* WHAT TO DO *
Give the listing again in full, exactly as written.

* DATA BLOCK *
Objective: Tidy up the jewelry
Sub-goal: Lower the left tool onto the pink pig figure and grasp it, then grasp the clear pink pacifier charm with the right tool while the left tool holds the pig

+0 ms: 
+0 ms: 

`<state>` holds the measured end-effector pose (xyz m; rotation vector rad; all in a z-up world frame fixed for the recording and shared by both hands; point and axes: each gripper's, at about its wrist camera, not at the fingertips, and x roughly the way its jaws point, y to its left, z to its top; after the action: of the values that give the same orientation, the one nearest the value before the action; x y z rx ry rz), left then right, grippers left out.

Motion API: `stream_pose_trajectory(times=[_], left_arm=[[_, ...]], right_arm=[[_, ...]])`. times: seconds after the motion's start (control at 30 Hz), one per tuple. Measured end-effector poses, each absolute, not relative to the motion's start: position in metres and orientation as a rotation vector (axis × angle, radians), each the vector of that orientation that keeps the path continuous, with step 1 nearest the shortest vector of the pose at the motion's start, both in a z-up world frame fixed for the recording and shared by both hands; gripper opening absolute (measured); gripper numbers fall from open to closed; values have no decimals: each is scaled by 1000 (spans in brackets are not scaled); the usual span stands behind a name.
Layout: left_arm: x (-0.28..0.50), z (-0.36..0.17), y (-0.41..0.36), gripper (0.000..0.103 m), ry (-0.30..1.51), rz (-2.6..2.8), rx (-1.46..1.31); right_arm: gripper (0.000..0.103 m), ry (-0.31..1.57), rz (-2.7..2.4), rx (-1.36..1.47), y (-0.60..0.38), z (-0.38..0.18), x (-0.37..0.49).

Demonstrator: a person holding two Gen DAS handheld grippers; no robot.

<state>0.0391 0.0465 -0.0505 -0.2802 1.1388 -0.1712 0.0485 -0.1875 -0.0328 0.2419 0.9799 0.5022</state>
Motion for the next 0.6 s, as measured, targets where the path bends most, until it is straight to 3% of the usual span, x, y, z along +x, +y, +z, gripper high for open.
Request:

* RESULT OF THE EXERCISE *
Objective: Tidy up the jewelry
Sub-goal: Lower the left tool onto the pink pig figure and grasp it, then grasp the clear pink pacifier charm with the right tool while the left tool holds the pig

+0 ms: 
+0 ms: 

`<state>` holds the measured end-effector pose (xyz m; rotation vector rad; all in a z-up world frame fixed for the recording and shared by both hands; point and axes: each gripper's, at about its wrist camera, not at the fingertips, and x roughly the way its jaws point, y to its left, z to its top; after the action: of the values that give the same orientation, the one nearest the value before the action; x y z rx ry rz), left then right, grippers left out.

Motion API: `stream_pose_trajectory(times=[_], left_arm=[[_, ...]], right_arm=[[_, ...]])`. times: seconds after the motion's start (control at 30 Hz), one per tuple. Measured end-effector poses, each absolute, not relative to the motion's start: position in metres and orientation as a rotation vector (axis × angle, radians), each the vector of that orientation that keeps the path continuous, with step 1 nearest the shortest vector of the pose at the motion's start, both in a z-up world frame fixed for the recording and shared by both hands; gripper opening absolute (measured); gripper numbers fall from open to closed; values have no decimals: each is scaled by 1000 (spans in brackets are not scaled); the usual span stands behind a name.
Layout: left_arm: x (-0.28..0.50), z (-0.36..0.17), y (-0.41..0.36), gripper (0.000..0.103 m), ry (-0.30..1.51), rz (-2.6..2.8), rx (-1.46..1.31); right_arm: gripper (0.000..0.103 m), ry (-0.31..1.57), rz (-2.7..2.4), rx (-1.36..1.47), y (-0.60..0.38), z (-0.38..0.18), x (-0.37..0.49).

Demonstrator: a person holding two Gen DAS handheld grippers; no robot.

<state>0.0391 0.0465 -0.0505 -0.2802 1.1388 -0.1712 0.0485 -0.1875 -0.0328 0.2419 0.9799 0.5022</state>
Motion for the next 0.6 s, as measured, targets where the path bends most, until it is straight to 3% of the usual span, x, y, z along +x, +y, +z, gripper high for open.
Request:

The reply is now complete.